■ GIVEN DATA:

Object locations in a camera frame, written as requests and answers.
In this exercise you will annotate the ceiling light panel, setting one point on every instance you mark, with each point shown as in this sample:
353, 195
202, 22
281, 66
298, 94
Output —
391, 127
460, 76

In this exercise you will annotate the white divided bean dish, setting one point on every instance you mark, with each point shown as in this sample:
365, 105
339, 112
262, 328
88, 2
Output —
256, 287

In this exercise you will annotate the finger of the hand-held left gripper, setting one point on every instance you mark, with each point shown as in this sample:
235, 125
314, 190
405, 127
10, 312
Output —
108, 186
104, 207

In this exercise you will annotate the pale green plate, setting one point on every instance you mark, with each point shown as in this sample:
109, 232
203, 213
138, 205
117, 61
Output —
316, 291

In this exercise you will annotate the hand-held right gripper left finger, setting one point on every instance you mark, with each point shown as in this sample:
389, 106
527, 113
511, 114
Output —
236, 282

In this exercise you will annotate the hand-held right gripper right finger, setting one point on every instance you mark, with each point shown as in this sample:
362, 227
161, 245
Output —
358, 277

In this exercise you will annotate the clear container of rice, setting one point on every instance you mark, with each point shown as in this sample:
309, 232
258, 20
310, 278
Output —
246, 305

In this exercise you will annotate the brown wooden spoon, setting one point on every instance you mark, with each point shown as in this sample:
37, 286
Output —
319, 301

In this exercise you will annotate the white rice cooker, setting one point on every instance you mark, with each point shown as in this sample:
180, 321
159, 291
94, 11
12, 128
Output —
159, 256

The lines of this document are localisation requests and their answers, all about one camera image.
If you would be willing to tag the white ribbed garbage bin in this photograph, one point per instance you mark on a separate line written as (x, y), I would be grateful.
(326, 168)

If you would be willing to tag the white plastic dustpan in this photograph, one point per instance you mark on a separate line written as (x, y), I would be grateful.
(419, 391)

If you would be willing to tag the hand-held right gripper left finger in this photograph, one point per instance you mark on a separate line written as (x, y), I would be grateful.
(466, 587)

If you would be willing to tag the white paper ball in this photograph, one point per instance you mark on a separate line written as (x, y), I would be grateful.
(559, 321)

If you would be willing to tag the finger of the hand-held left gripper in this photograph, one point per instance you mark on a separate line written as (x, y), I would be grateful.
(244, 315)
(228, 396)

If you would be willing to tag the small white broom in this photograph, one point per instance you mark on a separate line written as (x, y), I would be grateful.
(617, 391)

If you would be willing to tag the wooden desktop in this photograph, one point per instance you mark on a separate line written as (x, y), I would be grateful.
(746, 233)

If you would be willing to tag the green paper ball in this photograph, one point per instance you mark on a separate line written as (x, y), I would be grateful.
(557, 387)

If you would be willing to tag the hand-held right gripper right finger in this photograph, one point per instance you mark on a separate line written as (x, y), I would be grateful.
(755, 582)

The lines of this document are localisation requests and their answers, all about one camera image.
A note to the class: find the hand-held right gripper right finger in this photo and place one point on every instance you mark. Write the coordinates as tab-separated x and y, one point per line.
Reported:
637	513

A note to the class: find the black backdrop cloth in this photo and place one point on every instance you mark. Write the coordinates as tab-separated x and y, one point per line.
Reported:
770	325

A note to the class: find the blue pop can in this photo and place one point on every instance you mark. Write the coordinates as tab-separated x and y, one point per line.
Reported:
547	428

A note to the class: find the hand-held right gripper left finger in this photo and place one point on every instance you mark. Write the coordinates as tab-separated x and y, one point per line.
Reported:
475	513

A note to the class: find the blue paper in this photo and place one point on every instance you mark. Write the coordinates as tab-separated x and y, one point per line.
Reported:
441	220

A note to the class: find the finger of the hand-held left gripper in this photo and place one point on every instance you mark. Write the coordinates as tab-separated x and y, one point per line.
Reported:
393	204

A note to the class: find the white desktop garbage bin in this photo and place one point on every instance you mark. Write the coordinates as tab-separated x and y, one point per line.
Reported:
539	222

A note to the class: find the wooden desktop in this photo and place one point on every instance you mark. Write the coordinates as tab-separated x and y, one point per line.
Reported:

■ ACTIVITY:
Transcribe all of the material above so that it matches the source exactly.

■ SOLUTION FOR THIS PROBLEM:
Object locations in a camera frame, written as requests and answers.
In this exercise you will annotate the ceiling light panel, setting one point on every instance you mark, with each point shown as in this sample:
353, 195
202, 22
281, 66
298, 94
Output —
391, 127
460, 76

In this exercise you will annotate the white divided bean dish, setting one point on every instance you mark, with each point shown as in this sample:
365, 105
339, 112
262, 328
88, 2
Output —
256, 287

In this exercise you will annotate the finger of the hand-held left gripper, setting one point on every instance you mark, with each point shown as in this sample:
235, 125
314, 190
405, 127
10, 312
Output —
108, 186
104, 207

In this exercise you will annotate the pale green plate, setting one point on every instance you mark, with each point shown as in this sample:
109, 232
203, 213
138, 205
117, 61
Output —
316, 291

In this exercise you will annotate the hand-held right gripper left finger, setting one point on every instance you mark, with each point shown as in this sample:
389, 106
527, 113
511, 114
Output —
236, 282

In this exercise you will annotate the hand-held right gripper right finger, setting one point on every instance you mark, with each point shown as in this sample:
362, 227
161, 245
Output —
358, 277

In this exercise you will annotate the clear container of rice, setting one point on every instance you mark, with each point shown as in this sample:
309, 232
258, 20
310, 278
Output —
246, 305

In this exercise you will annotate the brown wooden spoon, setting one point on every instance you mark, with each point shown as in this sample:
37, 286
Output —
319, 301

In this exercise you will annotate the white rice cooker, setting one point on every instance you mark, with each point shown as in this sample:
180, 321
159, 291
94, 11
12, 128
Output —
159, 256

The lines of this document are localisation requests and their answers, all about one camera image.
If you would be willing to tag the white ribbed garbage bin in this photograph, one point per instance you mark on a separate line written as (x, y), I would be grateful.
(326, 168)

If you would be willing to tag the white plastic dustpan in this photograph, one point per instance you mark on a separate line written as (x, y), I would be grateful.
(419, 391)

If you would be willing to tag the hand-held right gripper left finger in this photograph, one point per instance you mark on a separate line written as (x, y), I would be grateful.
(466, 587)

If you would be willing to tag the white paper ball in this photograph, one point per instance you mark on a separate line written as (x, y), I would be grateful.
(559, 321)

If you would be willing to tag the finger of the hand-held left gripper in this photograph, one point per instance you mark on a separate line written as (x, y), I would be grateful.
(244, 315)
(228, 396)

If you would be willing to tag the small white broom in this photograph, one point per instance you mark on a separate line written as (x, y), I would be grateful.
(617, 391)

If you would be willing to tag the wooden desktop in this photograph, one point per instance you mark on a separate line written as (x, y), I would be grateful.
(746, 233)

If you would be willing to tag the green paper ball in this photograph, one point per instance you mark on a separate line written as (x, y), I would be grateful.
(557, 387)

If you would be willing to tag the hand-held right gripper right finger in this photograph, one point per instance you mark on a separate line written as (x, y), I would be grateful.
(755, 582)

The lines of this document are localisation requests and their answers, all about one camera image.
A note to the class: find the hand-held right gripper right finger in this photo and place one point on every instance you mark. Write the coordinates as tab-separated x and y, one point per line.
Reported:
637	513

A note to the class: find the black backdrop cloth in this photo and place one point on every instance you mark. Write the coordinates as tab-separated x and y, one point per line.
Reported:
770	325

A note to the class: find the blue pop can in this photo and place one point on every instance you mark. Write the coordinates as tab-separated x and y, one point per line.
Reported:
547	428

A note to the class: find the hand-held right gripper left finger in this photo and place one point on every instance you mark. Write the coordinates as tab-separated x and y, one point per line.
Reported:
475	513

A note to the class: find the blue paper in this photo and place one point on every instance you mark. Write the coordinates as tab-separated x and y, one point per line.
Reported:
441	220

A note to the class: find the finger of the hand-held left gripper in this photo and place one point on every instance you mark. Write the coordinates as tab-separated x and y, one point per line.
Reported:
393	204

A note to the class: find the white desktop garbage bin in this photo and place one point on every instance you mark. Write the coordinates as tab-separated x and y, one point per line.
Reported:
539	222

A note to the class: find the wooden desktop in this photo and place one point on every instance you mark. Write the coordinates as tab-separated x and y, one point per line.
Reported:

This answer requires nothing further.